§ Task:
Your answer must be the lines of the material below, exactly as written, from its first line through the line with "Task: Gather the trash", and no pictures.

§ Information supplied:

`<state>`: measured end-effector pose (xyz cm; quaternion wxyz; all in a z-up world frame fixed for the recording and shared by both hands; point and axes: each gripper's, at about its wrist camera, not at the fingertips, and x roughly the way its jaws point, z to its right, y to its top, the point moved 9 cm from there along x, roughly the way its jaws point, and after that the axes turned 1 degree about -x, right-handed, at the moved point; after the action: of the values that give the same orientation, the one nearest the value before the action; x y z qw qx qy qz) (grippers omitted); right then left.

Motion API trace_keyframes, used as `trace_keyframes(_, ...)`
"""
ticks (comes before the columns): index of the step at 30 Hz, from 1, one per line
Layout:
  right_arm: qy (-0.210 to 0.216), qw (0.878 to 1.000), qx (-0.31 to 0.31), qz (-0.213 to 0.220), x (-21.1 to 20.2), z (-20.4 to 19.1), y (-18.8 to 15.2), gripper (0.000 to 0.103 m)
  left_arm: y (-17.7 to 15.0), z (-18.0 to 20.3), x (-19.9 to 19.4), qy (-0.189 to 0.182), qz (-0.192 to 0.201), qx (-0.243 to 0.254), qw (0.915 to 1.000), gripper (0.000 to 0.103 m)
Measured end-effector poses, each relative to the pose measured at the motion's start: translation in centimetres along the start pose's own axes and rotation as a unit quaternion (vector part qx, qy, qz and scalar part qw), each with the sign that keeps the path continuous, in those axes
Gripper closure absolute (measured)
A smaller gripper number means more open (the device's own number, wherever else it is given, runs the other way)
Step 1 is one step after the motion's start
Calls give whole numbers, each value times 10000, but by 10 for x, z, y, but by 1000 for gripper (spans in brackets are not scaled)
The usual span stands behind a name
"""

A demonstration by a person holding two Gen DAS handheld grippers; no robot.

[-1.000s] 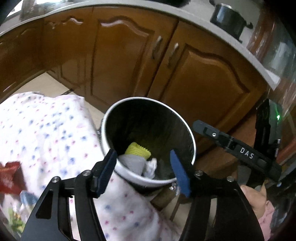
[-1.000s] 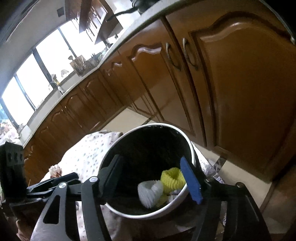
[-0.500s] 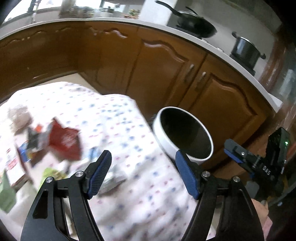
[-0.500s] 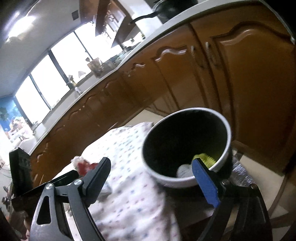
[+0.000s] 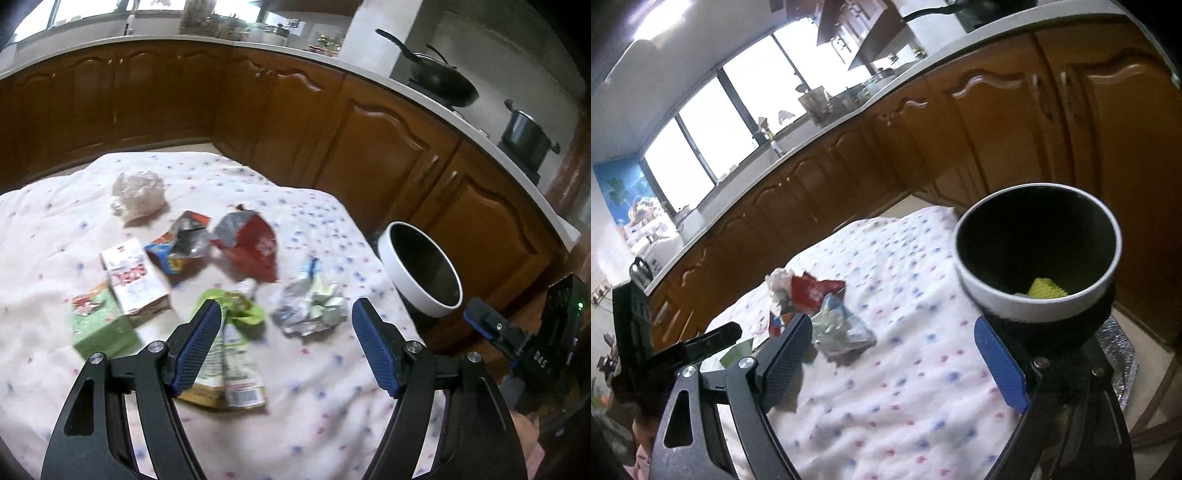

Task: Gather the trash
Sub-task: 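Move both grippers back over the remaining trash on the table, then grasp the grey foil wrapper with the left gripper while the right grasps a clear wrapper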

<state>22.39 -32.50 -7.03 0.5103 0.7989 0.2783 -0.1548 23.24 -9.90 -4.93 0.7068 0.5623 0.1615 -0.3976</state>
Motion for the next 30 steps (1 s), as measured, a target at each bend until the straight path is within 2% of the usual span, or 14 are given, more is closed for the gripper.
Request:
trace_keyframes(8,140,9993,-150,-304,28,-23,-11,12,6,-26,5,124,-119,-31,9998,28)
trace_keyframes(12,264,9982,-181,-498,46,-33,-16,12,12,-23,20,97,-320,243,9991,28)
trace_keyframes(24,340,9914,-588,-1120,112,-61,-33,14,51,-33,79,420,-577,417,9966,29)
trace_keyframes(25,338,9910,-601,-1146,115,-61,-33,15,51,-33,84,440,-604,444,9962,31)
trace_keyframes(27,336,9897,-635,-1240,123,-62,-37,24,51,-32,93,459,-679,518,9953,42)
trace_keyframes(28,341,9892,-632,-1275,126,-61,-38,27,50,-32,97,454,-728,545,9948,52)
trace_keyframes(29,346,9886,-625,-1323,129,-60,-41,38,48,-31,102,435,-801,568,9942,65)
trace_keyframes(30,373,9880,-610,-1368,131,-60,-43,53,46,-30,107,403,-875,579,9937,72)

§ Your solution:
`<state>`: measured end-effector pose (xyz cm; quaternion wxyz; all in a z-up world frame fixed for the recording and shared by both hands; point and axes: each gripper's, at about its wrist camera, not at the fingertips, and x roughly the way its jaws point, z to its right, y to its top, the point moved 9 cm from there along x, roughly the way its jaws point, and after that the axes turned 1 degree about -x, right-handed, at the moved point; after the action: of the values that give the same orientation, the one nearest the value before the action; x y z qw qx qy qz) (grippers omitted); right then left.

Motion API trace_keyframes, used as `trace_keyframes(_, ...)`
"""
ticks (comes before the columns): index of the step at 30 Hz, from 1, one per line
Layout:
  right_arm: qy (-0.210 to 0.216), qw (0.878 to 1.000), qx (-0.31 to 0.31), qz (-0.213 to 0.220), x (-21.1 to 20.2), z (-20.4 to 19.1), y (-18.8 to 15.2), gripper (0.000 to 0.103 m)
  left_arm: y (-17.7 to 15.0), z (-18.0 to 20.3), x (-19.9 to 19.4), qy (-0.189 to 0.182), qz (-0.192 to 0.201), qx (-0.243 to 0.254), qw (0.915 to 1.000), gripper (0.000 to 0.103 m)
Measured end-effector poses, each relative to the pose measured at the motion's start: translation in centimetres along the start pose's own axes and rotation as a unit quaternion (vector part qx, qy, qz and scalar part qw), each with the sign that keeps the path continuous, in those axes
Gripper closure absolute (measured)
A smaller gripper number means more open (the device's own number, wherever else it is given, runs the other way)
Step 1 is one step after the motion's start
Calls give whole numbers, each value times 10000, but by 10 for x, z, y, but by 1000 for gripper (spans in brackets are not scaled)
The usual span stands behind a name
"""

A demonstration by a person holding two Gen DAS handheld grippers; no robot.

[-1.000s] 
[-1.000s] 
[-0.500s] 
[-0.500s] 
[+0.000s] 

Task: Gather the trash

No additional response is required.